VIENNA, AUSTRIA – 2018/06/20: The OPEC logo is seen at the Organization of Oil Exporting Countries (OPEC) building in Vienna.
The 174th OPEC meeting will be held on June 22, 2018 in Vienna. (Photo by Omar Marques / SOPA Images / LightRocket via Getty Images)
SOPA Images | LightRocket | Getty Images
OPEC has downgraded the forecast for global oil demand in both the medium and long term, citing tough market conditions and "signs of stress" in the world economy.
In its closely held World Oil Outlook (WOO), the Middle East-dominated producer group said on Tuesday that the last 1[ads1]2 months had been "challenging" for the energy markets once again.
"There have been signs of stress in the global economy, and the outlook for global growth, at least in the short and medium term, has been revised repeatedly over the past year," OPEC said.
As a result, OPEC has lowered its outlook for global oil demand growth to 104.8 million barrels per day (b / d) by 2024, and 110.6 million b / d by 2040.
On 14 – a member of the producer group said it expects oil demand to continue to grow at "relatively healthy prices" over the next five years, forecasting an increase of 6.1 million barrels per day to its 2018 level.
Average growth will be about $ 1 million / day in the medium term, OPEC said, with increased demand likely coming primarily from non-OECD countries.
In the long term, global oil demand is projected to rise by around 12 million bd / day, rising from 98.7 million bd / day in 2018 to 110.6 million bd / d by 2040. India is believed to be the country with the fastest growth in oil demand and the largest additional demand in the next two decades.
"At the global level, the forecast is expected to decline from a level of 1.4 million fd / day in 2018 to around 0.5 million fd / d towards the end of the next decade," OPEC said in the report.

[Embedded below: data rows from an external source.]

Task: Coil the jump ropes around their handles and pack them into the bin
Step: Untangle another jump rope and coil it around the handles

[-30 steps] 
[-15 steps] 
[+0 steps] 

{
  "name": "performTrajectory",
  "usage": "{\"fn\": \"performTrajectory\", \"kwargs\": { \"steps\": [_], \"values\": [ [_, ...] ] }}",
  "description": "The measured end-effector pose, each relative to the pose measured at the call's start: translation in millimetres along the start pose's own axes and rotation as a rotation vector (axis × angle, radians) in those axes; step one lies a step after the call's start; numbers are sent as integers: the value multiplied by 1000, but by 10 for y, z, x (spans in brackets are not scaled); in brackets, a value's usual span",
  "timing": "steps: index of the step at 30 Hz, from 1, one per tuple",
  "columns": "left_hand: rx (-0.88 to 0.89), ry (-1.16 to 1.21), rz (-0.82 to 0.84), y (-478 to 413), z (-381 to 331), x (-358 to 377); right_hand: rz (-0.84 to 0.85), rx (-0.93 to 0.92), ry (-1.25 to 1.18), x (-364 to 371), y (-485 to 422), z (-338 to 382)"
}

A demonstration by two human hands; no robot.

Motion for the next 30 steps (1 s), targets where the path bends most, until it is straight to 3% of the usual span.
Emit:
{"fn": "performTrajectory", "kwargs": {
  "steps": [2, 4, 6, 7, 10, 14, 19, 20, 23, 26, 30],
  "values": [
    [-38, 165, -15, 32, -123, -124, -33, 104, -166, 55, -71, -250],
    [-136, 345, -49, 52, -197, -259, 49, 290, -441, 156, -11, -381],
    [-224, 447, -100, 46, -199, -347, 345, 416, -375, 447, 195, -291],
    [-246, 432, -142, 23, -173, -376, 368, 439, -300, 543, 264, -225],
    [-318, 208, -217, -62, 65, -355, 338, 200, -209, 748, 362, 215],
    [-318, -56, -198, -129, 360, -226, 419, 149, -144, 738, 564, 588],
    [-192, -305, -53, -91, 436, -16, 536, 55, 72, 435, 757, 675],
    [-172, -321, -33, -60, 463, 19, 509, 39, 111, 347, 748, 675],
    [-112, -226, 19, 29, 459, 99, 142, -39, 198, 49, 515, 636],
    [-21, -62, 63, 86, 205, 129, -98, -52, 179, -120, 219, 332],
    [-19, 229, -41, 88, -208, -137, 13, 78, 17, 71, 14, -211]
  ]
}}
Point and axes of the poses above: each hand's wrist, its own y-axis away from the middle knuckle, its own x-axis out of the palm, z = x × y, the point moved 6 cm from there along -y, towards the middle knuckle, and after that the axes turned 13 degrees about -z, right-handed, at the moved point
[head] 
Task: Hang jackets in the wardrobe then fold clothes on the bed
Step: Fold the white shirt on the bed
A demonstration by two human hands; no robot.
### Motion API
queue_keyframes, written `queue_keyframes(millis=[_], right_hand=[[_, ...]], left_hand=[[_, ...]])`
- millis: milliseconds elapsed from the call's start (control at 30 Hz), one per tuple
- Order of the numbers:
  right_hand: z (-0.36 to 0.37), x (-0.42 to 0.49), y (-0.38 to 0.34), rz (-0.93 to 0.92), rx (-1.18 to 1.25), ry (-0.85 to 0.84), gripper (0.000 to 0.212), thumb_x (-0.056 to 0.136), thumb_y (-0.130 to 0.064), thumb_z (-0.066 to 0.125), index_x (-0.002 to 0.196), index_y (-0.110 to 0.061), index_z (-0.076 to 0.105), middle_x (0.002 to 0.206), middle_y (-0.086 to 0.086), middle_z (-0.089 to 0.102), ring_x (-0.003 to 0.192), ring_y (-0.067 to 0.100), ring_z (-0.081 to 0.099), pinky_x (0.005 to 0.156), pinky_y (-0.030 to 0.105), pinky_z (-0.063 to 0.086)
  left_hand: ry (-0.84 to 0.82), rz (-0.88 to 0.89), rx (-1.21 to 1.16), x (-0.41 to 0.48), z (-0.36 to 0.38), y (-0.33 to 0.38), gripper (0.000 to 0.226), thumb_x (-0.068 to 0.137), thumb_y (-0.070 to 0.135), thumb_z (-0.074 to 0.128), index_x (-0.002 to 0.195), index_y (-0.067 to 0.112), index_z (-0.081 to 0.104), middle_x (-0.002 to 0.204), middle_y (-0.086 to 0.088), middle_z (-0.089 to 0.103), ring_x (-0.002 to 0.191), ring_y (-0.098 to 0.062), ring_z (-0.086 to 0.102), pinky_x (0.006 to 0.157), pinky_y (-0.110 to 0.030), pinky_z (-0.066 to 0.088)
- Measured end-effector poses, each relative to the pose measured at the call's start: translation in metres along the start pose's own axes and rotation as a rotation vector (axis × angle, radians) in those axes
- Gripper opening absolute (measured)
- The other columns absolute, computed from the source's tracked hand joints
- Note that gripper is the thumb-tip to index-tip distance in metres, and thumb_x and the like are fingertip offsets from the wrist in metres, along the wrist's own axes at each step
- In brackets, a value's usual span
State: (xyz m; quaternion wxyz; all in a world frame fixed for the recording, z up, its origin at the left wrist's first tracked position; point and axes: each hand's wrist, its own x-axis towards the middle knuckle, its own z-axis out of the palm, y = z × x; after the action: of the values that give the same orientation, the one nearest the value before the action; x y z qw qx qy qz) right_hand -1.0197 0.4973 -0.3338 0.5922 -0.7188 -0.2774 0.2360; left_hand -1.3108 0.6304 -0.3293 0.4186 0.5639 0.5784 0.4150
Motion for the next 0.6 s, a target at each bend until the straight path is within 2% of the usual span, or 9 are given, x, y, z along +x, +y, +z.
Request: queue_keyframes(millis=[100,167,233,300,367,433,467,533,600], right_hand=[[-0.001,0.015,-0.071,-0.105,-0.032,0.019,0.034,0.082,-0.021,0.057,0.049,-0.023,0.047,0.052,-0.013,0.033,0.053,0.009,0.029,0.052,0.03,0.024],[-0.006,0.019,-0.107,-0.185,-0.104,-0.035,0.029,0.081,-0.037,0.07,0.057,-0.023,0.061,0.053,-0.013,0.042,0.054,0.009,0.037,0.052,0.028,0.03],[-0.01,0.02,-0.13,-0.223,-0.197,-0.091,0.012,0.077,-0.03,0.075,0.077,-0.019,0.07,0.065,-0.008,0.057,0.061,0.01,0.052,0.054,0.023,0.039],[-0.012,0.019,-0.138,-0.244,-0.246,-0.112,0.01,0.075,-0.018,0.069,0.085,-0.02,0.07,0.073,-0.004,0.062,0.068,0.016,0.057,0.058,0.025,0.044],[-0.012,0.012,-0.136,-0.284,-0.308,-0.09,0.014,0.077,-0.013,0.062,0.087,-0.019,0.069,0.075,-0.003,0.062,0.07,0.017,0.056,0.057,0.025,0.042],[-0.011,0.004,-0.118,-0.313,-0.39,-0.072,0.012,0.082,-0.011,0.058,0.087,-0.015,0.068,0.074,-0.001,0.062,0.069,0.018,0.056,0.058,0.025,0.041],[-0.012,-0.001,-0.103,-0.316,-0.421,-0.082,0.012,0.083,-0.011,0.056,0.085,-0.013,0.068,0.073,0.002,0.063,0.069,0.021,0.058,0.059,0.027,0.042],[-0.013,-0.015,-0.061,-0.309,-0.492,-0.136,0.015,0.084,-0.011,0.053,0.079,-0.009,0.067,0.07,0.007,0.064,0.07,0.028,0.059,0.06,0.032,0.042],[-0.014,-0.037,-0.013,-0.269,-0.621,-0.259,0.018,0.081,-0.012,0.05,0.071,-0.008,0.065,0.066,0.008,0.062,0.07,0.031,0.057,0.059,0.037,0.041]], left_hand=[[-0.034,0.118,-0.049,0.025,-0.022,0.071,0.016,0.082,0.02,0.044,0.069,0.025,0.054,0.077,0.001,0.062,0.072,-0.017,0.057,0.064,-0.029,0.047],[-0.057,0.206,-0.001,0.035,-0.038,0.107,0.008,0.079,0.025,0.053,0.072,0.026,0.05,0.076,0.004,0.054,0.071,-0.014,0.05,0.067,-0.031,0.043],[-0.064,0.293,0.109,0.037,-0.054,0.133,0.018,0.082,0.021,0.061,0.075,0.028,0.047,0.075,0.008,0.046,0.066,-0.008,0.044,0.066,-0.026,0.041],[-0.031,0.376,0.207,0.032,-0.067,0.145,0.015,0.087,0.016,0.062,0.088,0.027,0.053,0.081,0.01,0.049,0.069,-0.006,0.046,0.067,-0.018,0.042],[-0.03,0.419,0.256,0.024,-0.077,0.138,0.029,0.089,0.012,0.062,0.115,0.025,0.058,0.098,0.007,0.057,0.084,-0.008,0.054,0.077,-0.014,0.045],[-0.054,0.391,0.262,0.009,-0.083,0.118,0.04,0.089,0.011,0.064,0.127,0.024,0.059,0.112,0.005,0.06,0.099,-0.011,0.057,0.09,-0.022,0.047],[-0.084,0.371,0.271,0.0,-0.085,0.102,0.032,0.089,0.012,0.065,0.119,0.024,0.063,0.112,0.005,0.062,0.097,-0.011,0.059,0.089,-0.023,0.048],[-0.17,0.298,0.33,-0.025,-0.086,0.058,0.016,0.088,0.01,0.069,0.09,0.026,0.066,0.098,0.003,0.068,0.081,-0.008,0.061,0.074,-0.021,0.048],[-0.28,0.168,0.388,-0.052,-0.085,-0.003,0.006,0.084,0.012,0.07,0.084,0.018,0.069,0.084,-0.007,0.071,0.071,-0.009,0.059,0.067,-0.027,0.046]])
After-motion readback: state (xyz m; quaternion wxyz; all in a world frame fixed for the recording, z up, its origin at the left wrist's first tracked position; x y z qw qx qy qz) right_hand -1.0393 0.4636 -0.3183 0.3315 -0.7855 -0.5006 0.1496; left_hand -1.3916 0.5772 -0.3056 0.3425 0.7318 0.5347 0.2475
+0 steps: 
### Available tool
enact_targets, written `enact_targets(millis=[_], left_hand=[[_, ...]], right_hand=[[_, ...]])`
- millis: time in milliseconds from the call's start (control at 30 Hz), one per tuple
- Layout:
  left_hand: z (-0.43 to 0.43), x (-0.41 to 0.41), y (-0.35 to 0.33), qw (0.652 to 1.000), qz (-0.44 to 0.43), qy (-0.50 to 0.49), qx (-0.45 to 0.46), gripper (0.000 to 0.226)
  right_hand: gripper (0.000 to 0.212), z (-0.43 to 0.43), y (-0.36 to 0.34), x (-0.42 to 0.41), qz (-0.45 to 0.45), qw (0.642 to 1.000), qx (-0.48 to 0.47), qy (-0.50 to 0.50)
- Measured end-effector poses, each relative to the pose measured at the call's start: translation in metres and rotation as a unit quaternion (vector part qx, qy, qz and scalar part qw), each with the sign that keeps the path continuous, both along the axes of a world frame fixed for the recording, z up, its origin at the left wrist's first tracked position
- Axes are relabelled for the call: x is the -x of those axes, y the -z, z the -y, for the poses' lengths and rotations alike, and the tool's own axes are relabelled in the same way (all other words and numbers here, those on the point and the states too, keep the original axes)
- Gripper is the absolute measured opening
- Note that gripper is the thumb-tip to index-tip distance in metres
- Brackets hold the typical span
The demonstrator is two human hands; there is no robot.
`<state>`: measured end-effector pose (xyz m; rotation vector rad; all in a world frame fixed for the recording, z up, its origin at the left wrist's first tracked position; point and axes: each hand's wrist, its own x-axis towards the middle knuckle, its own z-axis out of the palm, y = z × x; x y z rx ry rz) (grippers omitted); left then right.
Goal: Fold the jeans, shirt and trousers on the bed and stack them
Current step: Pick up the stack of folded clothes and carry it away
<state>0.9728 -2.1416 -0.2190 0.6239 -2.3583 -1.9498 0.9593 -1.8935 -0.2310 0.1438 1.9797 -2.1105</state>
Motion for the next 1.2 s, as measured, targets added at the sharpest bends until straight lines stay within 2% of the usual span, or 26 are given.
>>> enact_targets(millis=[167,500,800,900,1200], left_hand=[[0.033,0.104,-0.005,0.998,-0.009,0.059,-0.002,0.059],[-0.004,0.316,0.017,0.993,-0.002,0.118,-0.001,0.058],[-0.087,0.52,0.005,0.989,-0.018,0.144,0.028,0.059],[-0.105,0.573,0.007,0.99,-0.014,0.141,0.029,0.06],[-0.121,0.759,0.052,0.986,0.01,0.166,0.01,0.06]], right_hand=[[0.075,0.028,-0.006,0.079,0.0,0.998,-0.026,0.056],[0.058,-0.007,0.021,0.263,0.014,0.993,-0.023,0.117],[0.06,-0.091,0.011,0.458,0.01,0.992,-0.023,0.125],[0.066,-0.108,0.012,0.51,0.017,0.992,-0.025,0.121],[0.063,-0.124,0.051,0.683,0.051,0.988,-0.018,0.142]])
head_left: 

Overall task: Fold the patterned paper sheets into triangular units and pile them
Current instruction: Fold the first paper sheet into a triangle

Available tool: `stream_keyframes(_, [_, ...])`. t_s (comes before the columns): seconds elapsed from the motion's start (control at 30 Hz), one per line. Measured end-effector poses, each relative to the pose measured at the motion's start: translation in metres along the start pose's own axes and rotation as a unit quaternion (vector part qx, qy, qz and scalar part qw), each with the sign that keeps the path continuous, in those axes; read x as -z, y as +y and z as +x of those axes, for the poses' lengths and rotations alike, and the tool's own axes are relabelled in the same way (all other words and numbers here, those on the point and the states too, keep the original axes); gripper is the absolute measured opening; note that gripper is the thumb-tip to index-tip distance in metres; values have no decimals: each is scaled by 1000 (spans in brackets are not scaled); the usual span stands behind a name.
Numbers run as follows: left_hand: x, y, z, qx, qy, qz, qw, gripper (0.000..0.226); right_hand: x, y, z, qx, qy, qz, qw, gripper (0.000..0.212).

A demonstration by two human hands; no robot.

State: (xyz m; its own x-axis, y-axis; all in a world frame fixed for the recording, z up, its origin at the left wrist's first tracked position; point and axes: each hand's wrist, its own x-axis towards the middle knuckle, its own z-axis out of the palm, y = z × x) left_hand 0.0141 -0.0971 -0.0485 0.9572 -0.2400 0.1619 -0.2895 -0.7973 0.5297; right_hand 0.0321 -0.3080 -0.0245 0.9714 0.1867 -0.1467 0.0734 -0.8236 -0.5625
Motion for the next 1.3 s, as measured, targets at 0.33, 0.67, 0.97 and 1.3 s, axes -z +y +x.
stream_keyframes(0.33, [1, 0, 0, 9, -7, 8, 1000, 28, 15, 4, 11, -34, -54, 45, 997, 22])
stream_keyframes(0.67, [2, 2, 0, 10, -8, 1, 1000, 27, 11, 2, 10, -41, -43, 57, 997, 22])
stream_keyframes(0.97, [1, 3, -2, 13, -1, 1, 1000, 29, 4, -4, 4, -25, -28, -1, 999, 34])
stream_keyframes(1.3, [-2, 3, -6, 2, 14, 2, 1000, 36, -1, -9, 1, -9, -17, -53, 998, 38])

WOO presents the OPEC Secretariat's medium-term and long-term analysis of the energy market, as well as projections for the global economy.
The report comes at a time when many players in the energy market are increasingly concerned about a repeat of rising supply and fluctuating demand – the same situation that triggered a dramatic fall in the crude future from mid-2014 to 2016.
Since October In 2018, when Brent crude futures climbed to a peak of just over $ 86, the international benchmark has fallen almost 30%. US-Texas intermediaries have fallen nearly 20% in the same period.
Brent crude traded at $ 62.31 a barrel Tuesday morning, while US WTI stood at $ 56.65.
"We are looking at a huge increase in supply without OPEC over the next few months, not just the US – which is continuing to grow – but we are seeing a big wave from Brazil and Norway and one or two other countries," said Neil Atkinson, leader for the Oil Industry and Markets Division of the International Energy Agency (IEA), to CNBC's "Squawk Box Europe" on Monday.
"In the meantime, growth in demand is slowing due to the poorer economic climate. So we look back to a large surplus at the beginning of next year."
IEA's Atkinson said that OPEC and allied non-OPEC members, sometimes referred to as OPEC +, would have to decide if additional production cuts would be necessary when it met in early December.
He added that the group had to decide with certainty that the pressure on prices "is clearly going to be down instead of up."
Oil to retain the highest proportion of energy mix
OPEC's WOO said oil accounted for more than 31% of global energy demand in 2018, ahead of coal (27%) and gas (23%).
And over the next 20 years, oil is expected to be the largest contributor to the energy mix, accounting for more than 28%.
Natural gas was expected to be the second largest source of energy, according to OPEC, reaching 25% of the total primary energy mix in 2040.
"The demand for gas comes primarily from Asia, led by China and India , as well as OPEC member states, "the group said.
Last year, global carbon emissions climbed to a record high, despite a warning from a UN report that gas production would have to be cut over the next 12 years to stabilize the climate.